**Assigned task**
Your job is to print the listing exactly.

**Collected data**
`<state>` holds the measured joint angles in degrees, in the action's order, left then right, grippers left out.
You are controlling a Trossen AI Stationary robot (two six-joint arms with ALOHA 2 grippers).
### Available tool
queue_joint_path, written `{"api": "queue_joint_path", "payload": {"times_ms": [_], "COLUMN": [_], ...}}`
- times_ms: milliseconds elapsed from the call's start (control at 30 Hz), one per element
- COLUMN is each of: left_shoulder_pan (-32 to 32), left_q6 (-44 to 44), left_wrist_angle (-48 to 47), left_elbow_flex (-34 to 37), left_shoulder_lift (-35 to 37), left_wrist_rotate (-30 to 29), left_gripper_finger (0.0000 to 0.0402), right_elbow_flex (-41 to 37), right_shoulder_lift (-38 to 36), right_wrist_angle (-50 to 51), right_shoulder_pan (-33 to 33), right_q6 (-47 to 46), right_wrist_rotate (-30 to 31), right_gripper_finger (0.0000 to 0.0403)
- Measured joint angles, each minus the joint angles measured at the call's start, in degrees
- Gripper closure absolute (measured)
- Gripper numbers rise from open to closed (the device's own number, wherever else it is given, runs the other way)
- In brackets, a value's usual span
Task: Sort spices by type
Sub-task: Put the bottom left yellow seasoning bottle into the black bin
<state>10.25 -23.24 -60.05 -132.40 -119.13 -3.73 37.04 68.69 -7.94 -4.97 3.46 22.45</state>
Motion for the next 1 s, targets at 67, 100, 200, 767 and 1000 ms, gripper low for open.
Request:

**Problem solution**
`<state>` holds the measured joint angles in degrees, in the action's order, left then right, grippers left out.
You are controlling a Trossen AI Stationary robot (two six-joint arms with ALOHA 2 grippers).
### Available tool
queue_joint_path, written `{"api": "queue_joint_path", "payload": {"times_ms": [_], "COLUMN": [_], ...}}`
- times_ms: milliseconds elapsed from the call's start (control at 30 Hz), one per element
- COLUMN is each of: left_shoulder_pan (-32 to 32), left_q6 (-44 to 44), left_wrist_angle (-48 to 47), left_elbow_flex (-34 to 37), left_shoulder_lift (-35 to 37), left_wrist_rotate (-30 to 29), left_gripper_finger (0.0000 to 0.0402), right_elbow_flex (-41 to 37), right_shoulder_lift (-38 to 36), right_wrist_angle (-50 to 51), right_shoulder_pan (-33 to 33), right_q6 (-47 to 46), right_wrist_rotate (-30 to 31), right_gripper_finger (0.0000 to 0.0403)
- Measured joint angles, each minus the joint angles measured at the call's start, in degrees
- Gripper closure absolute (measured)
- Gripper numbers rise from open to closed (the device's own number, wherever else it is given, runs the other way)
- In brackets, a value's usual span
Task: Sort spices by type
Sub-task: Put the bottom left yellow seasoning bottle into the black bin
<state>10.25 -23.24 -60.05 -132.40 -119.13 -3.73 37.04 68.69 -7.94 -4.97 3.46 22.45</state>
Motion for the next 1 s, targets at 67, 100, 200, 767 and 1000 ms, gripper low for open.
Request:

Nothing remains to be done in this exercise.